### Supplied material
——

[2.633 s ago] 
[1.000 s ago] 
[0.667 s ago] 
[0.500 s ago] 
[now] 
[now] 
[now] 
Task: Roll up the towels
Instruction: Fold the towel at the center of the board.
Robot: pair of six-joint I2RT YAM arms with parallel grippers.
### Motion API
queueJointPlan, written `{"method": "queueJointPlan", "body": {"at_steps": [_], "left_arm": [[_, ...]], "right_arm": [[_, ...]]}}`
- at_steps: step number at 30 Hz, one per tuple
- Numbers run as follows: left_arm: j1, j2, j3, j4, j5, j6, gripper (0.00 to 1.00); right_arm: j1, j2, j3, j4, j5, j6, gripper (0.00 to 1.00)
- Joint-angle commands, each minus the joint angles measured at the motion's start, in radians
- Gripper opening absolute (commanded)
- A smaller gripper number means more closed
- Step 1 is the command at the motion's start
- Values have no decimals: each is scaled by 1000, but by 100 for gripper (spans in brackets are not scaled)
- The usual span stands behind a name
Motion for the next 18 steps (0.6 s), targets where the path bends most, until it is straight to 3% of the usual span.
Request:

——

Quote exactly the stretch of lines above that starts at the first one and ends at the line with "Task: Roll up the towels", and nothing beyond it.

[2.633 s ago] 
[1.000 s ago] 
[0.667 s ago] 
[0.500 s ago] 
[now] 
[now] 
[now] 
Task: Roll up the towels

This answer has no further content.